Problem:
What you give back should match the entries below character for character.

Exercise data:
########################################

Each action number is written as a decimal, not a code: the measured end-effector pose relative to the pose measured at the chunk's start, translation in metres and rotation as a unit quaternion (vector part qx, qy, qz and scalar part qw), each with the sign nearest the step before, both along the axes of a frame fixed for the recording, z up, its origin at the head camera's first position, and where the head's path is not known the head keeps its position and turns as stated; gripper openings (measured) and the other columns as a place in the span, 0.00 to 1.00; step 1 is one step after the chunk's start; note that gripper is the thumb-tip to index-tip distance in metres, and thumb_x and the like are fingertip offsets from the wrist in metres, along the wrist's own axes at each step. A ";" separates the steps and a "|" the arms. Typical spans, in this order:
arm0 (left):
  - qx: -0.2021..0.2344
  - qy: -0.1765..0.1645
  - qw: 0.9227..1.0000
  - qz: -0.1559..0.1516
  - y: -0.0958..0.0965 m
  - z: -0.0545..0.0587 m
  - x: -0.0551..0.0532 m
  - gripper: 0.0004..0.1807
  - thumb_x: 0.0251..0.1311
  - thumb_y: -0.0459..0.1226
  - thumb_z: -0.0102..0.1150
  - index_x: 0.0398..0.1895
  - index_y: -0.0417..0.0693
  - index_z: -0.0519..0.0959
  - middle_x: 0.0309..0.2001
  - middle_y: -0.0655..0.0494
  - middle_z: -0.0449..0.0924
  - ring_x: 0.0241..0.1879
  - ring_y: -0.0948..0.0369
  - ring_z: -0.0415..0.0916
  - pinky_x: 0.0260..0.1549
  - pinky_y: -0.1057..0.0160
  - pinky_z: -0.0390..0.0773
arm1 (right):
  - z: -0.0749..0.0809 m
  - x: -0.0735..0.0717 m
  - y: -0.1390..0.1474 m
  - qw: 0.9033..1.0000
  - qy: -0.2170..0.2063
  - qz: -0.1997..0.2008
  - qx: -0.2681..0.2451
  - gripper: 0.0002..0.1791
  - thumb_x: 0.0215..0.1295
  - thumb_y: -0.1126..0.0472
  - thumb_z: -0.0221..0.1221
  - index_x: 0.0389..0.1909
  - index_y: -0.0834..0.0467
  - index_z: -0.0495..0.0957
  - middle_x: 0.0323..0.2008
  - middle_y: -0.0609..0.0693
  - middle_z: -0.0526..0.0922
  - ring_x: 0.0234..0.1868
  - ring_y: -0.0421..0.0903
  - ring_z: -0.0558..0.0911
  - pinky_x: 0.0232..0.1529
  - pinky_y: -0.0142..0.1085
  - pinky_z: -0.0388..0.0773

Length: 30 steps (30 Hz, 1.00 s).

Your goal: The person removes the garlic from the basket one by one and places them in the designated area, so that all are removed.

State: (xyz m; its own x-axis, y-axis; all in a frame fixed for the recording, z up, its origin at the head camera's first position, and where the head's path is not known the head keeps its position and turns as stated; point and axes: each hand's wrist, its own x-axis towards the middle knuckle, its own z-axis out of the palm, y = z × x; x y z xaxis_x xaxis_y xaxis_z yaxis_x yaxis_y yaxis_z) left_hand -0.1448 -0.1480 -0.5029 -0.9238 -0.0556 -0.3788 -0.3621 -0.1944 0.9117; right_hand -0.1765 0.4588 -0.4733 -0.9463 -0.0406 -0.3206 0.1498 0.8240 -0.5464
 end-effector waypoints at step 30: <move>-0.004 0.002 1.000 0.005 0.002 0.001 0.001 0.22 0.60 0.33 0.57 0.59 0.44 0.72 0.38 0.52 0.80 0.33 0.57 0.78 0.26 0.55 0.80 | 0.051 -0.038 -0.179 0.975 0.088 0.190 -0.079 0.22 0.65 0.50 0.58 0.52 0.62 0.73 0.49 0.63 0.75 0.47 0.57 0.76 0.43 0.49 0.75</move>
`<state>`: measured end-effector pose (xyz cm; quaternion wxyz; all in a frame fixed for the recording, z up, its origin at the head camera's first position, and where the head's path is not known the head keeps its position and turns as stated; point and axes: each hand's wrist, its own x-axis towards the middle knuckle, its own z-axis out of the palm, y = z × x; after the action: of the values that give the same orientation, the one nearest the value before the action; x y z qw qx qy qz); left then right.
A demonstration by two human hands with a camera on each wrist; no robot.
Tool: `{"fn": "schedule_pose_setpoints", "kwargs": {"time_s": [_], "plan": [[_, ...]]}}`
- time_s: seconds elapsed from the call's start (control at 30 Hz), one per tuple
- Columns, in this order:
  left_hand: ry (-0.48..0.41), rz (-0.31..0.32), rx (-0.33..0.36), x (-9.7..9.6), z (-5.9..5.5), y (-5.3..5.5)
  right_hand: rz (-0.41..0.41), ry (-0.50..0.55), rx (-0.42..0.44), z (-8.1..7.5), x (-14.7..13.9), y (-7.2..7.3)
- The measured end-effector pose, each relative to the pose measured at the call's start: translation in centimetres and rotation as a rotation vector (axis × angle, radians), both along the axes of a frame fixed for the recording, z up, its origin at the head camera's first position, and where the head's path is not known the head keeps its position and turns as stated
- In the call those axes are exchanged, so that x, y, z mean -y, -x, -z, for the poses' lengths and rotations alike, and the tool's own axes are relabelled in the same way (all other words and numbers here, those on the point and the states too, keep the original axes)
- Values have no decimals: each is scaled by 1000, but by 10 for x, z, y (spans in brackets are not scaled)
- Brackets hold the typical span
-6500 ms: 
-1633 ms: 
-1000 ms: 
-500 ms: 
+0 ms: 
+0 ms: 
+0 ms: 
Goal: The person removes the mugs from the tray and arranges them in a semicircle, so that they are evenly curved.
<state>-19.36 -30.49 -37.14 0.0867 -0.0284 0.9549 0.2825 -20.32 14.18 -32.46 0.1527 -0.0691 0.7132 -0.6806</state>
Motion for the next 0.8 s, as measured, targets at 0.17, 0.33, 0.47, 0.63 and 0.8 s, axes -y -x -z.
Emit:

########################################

Task result:
Each action number is written as a decimal, not a code: the measured end-effector pose relative to the pose measured at the chunk's start, translation in metres and rotation as a unit quaternion (vector part qx, qy, qz and scalar part qw), each with the sign nearest the step before, both along the axes of a frame fixed for the recording, z up, its origin at the head camera's first position, and where the head's path is not known the head keeps its position and turns as stated; gripper openings (measured) and the other columns as a place in the span, 0.00 to 1.00; step 1 is one step after the chunk's start; note that gripper is the thumb-tip to index-tip distance in metres, and thumb_x and the like are fingertip offsets from the wrist in metres, along the wrist's own axes at each step. A ";" separates the steps and a "|" the arms. Typical spans, in this order:
arm0 (left):
  - qx: -0.2021..0.2344
  - qy: -0.1765..0.1645
  - qw: 0.9227..1.0000
  - qz: -0.1559..0.1516
  - y: -0.0958..0.0965 m
  - z: -0.0545..0.0587 m
  - x: -0.0551..0.0532 m
  - gripper: 0.0004..0.1807
  - thumb_x: 0.0251..0.1311
  - thumb_y: -0.0459..0.1226
  - thumb_z: -0.0102..0.1150
  - index_x: 0.0398..0.1895
  - index_y: -0.0417..0.0693
  - index_z: -0.0519..0.0959
  - middle_x: 0.0309..0.2001
  - middle_y: -0.0655..0.0494
  - middle_z: -0.0449..0.0924
  - ring_x: 0.0241..0.1879
  - ring_y: -0.0948..0.0369
  - ring_z: -0.0415..0.0916
  - pinky_x: 0.0260..0.1549
  - pinky_y: -0.1057..0.0160
  - pinky_z: -0.0390..0.0773
arm1 (right):
  - z: -0.0749..0.0809 m
  - x: -0.0735..0.0717 m
  - y: -0.1390..0.1474 m
  - qw: 0.9033..1.0000
  - qy: -0.2170..0.2063
  - qz: -0.1997..0.2008
  - qx: -0.2681..0.2451
  - gripper: 0.0002..0.1791
  - thumb_x: 0.0215..0.1295
  - thumb_y: -0.1126..0.0472
  - thumb_z: -0.0221..0.1221
  - index_x: 0.0389..0.1909
  - index_y: -0.0834..0.0467
  - index_z: -0.0495..0.0957
  - middle_x: 0.0323..0.2008
  - middle_y: -0.0609..0.0693
  - middle_z: -0.0526..0.0922
  - ring_x: 0.0234..0.1868
  - ring_y: -0.0421..0.0903
  - ring_z: -0.0558..0.0911
  - pinky_x: 0.0232..0.1529
  - pinky_y: -0.0142..0.1085
  - pinky_z: -0.0388..0.0773

Length: 30 steps (30 Hz, 1.00 s).

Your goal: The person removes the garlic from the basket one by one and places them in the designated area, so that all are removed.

State: (xyz m; its own x-axis, y-axis; all in a frame fixed for the recording, z up, its origin at the head camera's first position, and where the head's path is not known the head keeps its position and turns as stated; point and axes: each hand's wrist, its own x-axis towards the middle knuckle, its own z-axis out of the palm, y = z × x; x y z xaxis_x xaxis_y xaxis_z yaxis_x yaxis_y yaxis_z) left_hand -0.1448 -0.1480 -0.5029 -0.9238 -0.0556 -0.3788 -0.3621 -0.1944 0.9117; right_hand -0.1765 0.4588 -0.4733 -0.9463 -0.0406 -0.3206 0.1498 0.8240 -0.5464
 end-effector waypoints at step 30: <move>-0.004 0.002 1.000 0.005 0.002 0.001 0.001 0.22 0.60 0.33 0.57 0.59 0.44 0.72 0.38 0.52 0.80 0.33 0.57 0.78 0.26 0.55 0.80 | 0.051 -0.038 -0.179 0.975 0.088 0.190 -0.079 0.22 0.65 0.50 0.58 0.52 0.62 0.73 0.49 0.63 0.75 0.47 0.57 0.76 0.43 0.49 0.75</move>
`<state>`: measured end-effector pose (xyz cm; quaternion wxyz; all in a frame fixed for the recording, z up, its origin at the head camera's first position, and where the head's path is not known the head keeps its position and turns as stated; point and axes: each hand's wrist, its own x-axis towards the middle knuckle, its own z-axis out of the palm, y = z × x; after the action: of the values that give the same orientation, the one nearest the value before the action; x y z qw qx qy qz); left then right.
A demonstration by two human hands with a camera on each wrist; no robot.
Tool: `{"fn": "schedule_pose_setpoints", "kwargs": {"time_s": [_], "plan": [[_, ...]]}}`
- time_s: seconds elapsed from the call's start (control at 30 Hz), one per tuple
- Columns, in this order:
  left_hand: ry (-0.48..0.41), rz (-0.31..0.32), rx (-0.33..0.36), x (-9.7..9.6), z (-5.9..5.5), y (-5.3..5.5)
  right_hand: rz (-0.41..0.41), ry (-0.50..0.55), rx (-0.42..0.44), z (-8.1..7.5), x (-14.7..13.9), y (-7.2..7.3)
- The measured end-effector pose, each relative to the pose measured at the call's start: translation in centimetres and rotation as a rotation vector (axis × angle, radians), both along the axes of a frame fixed for the recording, z up, its origin at the head camera's first position, and where the head's path is not known the head keeps its position and turns as stated
- In the call those axes are exchanged, so that x, y, z mean -y, -x, -z, for the poses' lengths and rotations alike, and the tool's own axes are relabelled in the same way (all other words and numbers here, those on the point and the states too, keep the original axes)
- Values have no decimals: each is scaled by 1000, but by 10 for x, z, y (spans in brackets are not scaled)
- Brackets hold the typical span
-6500 ms: 
-1633 ms: 
-1000 ms: 
-500 ms: 
+0 ms: 
+0 ms: 
+0 ms: 
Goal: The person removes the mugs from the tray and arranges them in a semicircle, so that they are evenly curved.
<state>-19.36 -30.49 -37.14 0.0867 -0.0284 0.9549 0.2825 -20.32 14.18 -32.46 0.1527 -0.0691 0.7132 -0.6806</state>
Motion for the next 0.8 s, as measured, targets at 0.17, 0.33, 0.47, 0.63 and 0.8 s, axes -y -x -z.
Emit:

The required output has been supplied.